- [Exercise]
Under this line are the records; write out word for word the part that begins at the line containing "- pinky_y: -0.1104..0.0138" and ends at the line containing "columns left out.", and no more.

- [Data for the task]
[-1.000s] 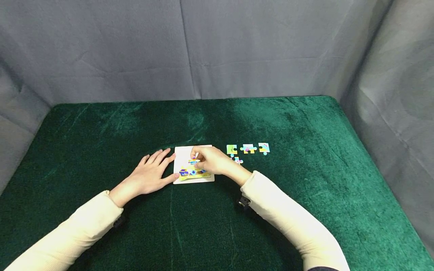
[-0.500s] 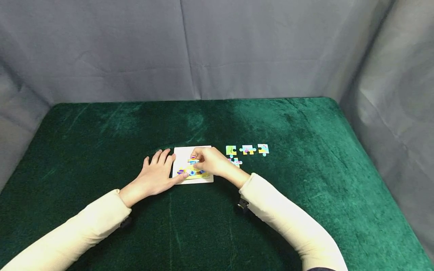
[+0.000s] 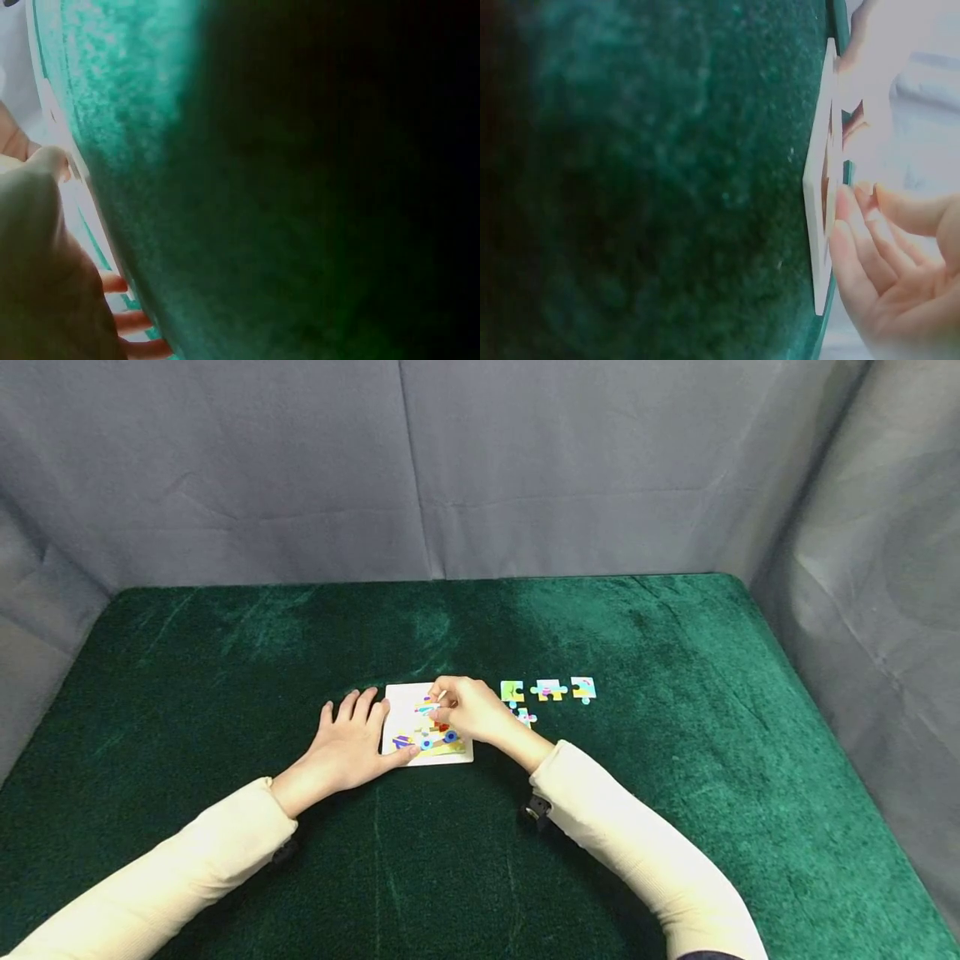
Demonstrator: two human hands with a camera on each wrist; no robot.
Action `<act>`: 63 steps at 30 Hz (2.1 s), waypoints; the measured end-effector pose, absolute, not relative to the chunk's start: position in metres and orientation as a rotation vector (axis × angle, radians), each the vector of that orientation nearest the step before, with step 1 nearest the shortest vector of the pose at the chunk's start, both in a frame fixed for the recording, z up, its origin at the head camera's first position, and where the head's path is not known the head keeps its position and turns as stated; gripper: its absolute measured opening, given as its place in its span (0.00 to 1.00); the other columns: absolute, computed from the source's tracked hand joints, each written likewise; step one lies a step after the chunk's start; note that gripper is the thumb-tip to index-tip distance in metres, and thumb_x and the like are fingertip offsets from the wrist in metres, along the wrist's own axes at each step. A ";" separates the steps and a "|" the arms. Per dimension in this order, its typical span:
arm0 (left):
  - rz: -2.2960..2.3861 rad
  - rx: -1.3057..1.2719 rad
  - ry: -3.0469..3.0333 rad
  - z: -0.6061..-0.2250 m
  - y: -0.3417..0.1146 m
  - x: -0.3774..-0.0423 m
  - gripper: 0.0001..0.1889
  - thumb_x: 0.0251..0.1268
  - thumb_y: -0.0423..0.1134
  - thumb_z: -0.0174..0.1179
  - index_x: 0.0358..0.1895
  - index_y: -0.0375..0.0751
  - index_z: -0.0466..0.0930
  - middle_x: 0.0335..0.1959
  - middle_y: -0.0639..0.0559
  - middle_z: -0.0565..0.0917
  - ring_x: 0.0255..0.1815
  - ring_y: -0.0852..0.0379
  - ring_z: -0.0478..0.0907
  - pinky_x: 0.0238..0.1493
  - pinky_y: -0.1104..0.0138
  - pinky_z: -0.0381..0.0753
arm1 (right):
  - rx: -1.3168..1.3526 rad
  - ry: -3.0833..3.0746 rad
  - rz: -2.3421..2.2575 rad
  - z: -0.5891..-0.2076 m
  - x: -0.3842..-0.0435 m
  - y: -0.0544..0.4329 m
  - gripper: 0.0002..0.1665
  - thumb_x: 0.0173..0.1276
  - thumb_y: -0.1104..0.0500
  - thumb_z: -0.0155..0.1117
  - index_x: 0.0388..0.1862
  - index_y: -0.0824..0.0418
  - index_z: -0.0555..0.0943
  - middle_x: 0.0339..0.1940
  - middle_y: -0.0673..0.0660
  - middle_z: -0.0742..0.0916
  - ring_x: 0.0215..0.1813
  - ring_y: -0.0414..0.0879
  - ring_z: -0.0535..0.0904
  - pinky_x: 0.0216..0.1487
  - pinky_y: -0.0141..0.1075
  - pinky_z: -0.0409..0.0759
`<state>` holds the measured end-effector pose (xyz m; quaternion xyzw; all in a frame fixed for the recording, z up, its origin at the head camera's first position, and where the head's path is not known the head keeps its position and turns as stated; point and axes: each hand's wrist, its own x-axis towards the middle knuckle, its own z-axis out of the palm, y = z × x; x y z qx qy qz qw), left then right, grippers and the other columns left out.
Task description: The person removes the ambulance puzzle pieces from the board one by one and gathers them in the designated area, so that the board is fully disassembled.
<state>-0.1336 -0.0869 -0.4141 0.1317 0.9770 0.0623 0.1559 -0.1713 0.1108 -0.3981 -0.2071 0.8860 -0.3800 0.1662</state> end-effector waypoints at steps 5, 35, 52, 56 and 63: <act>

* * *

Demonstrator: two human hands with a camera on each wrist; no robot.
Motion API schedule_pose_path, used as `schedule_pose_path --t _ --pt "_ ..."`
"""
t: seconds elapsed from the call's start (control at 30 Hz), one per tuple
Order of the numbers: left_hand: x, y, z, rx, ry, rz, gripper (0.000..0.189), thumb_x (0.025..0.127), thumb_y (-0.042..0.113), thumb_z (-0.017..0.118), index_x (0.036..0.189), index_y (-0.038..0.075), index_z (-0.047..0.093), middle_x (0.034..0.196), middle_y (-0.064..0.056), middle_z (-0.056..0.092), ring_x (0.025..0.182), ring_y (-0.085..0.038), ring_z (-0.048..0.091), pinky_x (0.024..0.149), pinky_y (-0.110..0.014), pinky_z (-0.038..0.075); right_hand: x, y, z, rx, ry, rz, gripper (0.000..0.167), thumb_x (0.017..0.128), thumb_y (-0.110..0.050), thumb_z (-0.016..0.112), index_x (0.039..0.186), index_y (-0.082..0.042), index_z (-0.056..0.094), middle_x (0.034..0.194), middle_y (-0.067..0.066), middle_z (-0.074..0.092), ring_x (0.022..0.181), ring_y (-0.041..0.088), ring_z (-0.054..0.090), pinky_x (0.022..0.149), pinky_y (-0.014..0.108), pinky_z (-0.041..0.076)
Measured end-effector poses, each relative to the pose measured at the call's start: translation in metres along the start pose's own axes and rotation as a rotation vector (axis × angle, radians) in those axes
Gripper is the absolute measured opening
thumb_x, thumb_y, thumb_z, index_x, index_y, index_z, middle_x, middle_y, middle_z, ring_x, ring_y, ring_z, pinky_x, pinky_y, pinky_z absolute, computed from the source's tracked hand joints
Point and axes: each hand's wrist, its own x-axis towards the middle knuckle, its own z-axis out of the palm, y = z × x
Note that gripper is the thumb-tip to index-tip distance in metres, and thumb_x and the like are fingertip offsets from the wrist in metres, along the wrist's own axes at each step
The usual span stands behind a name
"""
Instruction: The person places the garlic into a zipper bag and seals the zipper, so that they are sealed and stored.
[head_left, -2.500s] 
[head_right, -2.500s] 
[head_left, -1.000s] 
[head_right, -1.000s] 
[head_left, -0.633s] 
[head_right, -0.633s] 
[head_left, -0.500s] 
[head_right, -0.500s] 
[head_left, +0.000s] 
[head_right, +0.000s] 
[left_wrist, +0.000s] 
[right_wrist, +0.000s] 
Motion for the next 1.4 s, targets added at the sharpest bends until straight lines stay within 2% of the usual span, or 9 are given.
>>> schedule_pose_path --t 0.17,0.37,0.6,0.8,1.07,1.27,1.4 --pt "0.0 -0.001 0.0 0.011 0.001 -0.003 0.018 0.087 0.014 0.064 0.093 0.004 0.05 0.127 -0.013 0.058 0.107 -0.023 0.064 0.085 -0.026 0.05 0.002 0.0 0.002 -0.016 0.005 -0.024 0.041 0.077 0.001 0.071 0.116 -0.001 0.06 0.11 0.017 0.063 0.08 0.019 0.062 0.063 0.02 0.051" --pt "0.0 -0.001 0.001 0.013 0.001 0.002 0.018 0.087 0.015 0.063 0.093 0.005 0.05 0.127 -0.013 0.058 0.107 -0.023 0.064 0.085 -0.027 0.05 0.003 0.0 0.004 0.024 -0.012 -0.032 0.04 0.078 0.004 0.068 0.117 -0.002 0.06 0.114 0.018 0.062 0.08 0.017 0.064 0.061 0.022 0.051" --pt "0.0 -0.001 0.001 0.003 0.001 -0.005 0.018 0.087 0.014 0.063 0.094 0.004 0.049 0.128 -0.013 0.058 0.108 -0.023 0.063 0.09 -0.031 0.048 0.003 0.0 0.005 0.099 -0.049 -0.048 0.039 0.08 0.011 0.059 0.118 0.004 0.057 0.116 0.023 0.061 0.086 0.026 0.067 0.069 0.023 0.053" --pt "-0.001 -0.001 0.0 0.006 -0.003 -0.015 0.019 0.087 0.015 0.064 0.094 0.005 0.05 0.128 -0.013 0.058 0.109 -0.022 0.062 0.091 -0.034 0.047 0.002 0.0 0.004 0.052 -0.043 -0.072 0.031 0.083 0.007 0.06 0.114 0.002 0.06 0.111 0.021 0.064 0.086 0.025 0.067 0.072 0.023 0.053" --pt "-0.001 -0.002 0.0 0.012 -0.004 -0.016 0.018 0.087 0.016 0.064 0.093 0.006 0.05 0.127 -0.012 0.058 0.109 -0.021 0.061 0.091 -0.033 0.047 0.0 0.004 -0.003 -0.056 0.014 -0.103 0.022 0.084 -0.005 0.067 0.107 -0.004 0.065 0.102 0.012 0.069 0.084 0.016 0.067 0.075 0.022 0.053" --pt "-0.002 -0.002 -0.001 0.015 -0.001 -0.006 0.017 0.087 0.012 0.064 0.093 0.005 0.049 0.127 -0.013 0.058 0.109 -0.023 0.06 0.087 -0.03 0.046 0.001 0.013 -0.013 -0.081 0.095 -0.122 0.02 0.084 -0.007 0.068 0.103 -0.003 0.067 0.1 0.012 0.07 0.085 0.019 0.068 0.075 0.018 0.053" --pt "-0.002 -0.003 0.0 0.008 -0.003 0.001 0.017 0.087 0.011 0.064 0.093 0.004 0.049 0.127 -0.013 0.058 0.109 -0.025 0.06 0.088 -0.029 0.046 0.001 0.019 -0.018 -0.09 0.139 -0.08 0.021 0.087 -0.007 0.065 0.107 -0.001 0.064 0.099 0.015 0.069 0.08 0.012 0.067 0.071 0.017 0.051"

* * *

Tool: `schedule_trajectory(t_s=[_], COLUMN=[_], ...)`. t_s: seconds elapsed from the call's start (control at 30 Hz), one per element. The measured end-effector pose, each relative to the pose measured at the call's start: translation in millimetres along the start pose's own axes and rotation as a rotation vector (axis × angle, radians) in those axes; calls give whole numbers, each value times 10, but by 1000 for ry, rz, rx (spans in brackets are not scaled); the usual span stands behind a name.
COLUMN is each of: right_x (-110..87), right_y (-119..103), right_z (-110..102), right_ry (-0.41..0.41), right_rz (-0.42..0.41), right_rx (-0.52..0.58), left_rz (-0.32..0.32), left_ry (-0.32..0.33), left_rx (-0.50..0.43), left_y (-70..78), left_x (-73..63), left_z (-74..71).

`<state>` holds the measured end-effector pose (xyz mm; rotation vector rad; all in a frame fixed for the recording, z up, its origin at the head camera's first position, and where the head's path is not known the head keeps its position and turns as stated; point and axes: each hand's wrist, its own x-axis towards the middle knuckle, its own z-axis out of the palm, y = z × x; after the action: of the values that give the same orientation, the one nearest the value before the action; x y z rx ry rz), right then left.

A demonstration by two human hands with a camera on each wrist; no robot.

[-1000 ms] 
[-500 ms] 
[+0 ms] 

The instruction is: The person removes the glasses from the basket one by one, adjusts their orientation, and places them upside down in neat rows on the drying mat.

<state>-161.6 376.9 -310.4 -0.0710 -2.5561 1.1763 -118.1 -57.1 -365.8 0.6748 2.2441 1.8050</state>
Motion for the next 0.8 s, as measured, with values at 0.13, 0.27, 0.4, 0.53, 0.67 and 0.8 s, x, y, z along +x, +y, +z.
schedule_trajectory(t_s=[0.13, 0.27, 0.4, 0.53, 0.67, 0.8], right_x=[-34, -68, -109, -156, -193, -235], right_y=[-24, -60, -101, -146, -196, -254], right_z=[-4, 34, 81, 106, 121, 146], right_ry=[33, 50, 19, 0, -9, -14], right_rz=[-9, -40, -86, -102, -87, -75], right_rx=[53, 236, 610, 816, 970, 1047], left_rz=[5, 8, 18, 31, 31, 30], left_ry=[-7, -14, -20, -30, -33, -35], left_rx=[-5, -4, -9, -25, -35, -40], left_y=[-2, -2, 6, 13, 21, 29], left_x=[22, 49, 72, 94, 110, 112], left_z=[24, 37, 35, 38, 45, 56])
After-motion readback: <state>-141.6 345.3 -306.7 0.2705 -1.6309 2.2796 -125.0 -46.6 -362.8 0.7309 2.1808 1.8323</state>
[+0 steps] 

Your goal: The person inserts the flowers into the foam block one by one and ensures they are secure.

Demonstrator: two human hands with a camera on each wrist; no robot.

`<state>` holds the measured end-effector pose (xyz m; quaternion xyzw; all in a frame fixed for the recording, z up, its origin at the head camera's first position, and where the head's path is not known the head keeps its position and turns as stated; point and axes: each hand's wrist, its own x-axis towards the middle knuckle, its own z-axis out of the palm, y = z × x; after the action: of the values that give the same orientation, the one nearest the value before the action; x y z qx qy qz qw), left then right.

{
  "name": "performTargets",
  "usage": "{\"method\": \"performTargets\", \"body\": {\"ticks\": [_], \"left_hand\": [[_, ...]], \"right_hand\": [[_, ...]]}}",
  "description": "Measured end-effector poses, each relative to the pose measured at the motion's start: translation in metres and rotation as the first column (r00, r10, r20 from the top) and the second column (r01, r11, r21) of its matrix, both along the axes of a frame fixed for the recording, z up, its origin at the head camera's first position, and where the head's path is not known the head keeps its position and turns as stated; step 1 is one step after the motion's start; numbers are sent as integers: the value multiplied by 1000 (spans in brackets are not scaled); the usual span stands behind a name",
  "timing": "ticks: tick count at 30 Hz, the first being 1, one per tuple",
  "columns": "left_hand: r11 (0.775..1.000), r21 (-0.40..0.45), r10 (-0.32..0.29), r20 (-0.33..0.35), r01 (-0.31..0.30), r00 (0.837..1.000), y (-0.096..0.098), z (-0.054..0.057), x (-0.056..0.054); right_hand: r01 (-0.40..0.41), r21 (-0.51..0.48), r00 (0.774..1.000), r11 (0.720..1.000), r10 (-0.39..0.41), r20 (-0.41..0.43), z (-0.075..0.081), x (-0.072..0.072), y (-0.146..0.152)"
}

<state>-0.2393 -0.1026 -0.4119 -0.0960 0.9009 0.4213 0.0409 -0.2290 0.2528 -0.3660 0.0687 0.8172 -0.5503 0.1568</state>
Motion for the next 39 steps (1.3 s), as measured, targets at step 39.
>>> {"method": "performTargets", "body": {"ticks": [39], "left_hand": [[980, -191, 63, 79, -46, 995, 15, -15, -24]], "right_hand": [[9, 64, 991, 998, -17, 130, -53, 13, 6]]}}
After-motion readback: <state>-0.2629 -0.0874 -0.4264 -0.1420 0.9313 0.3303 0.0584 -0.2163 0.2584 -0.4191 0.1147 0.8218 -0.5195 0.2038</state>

- [Answer]
  - pinky_y: -0.1104..0.0138
  - pinky_z: -0.0381..0.0753
arm1 (right):
  - rx: -1.3168..1.3526 rad
  - ry: -3.0833..3.0746 rad
  - rz: -2.3421..2.2575 rad
  - z: -0.5891..-0.2076 m
  - x: -0.3842..-0.0435 m
  - y: -0.0544..0.4329 m
  - gripper: 0.0002..0.1665
  - thumb_x: 0.0173..0.1276
  - thumb_y: -0.1104..0.0500
  - thumb_z: -0.0155..0.1117
  - index_x: 0.0388..0.1862
  - index_y: -0.0824..0.0418
  - index_z: -0.0555..0.0943
  - middle_x: 0.0339..0.1940
  - middle_y: -0.0673..0.0660
  - middle_z: -0.0742..0.0916
  - ring_x: 0.0215..0.1813
  - ring_y: -0.0414..0.0879
  - ring_z: -0.0535..0.0904
  - pinky_x: 0.0216..0.1487
  - pinky_y: -0.0141..0.1075
  - pinky_z: -0.0409..0.0759
`<state>` holds the measured end-effector pose (xyz m; quaternion xyzw; all in a frame fixed for the recording, z up, its origin at the head camera's first position, and where the head's path is not known the head keeps its position and turns as stated; point and axes: each hand's wrist, its own x-axis towards the middle knuckle, its own z-axis out of the palm, y = z × x; x y z qx qy qz qw), left then right, grippers and the other columns left out.

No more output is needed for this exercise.